## THE TASK
From the listing below, output only the lines starting at the line that has "An annotation job" and ending at the line that has "Reviewer note: make", exactly as they appear, ends included.

## SUPPLIED DATA
____

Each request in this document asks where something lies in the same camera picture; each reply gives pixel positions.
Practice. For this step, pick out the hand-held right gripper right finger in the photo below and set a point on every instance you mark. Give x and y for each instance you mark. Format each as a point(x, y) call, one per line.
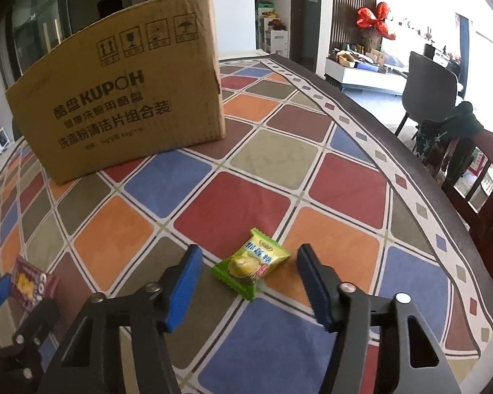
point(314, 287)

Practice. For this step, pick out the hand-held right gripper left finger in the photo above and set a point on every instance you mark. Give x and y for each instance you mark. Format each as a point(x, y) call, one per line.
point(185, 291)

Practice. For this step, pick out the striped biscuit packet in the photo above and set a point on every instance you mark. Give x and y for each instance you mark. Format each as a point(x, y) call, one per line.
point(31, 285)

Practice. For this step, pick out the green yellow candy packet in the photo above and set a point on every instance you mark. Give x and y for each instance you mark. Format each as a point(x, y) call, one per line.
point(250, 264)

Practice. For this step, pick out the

____

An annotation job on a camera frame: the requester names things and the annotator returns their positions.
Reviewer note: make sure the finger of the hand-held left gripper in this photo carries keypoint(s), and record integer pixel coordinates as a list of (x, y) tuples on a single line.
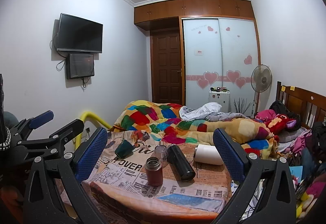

____

## TASK RESULT
An annotation job on a camera frame: the requester names things and the annotator returns their positions.
Reviewer note: make sure the finger of the hand-held left gripper in this photo carries keypoint(s), and record integer pixel coordinates as a list of (x, y) tuples on a single line.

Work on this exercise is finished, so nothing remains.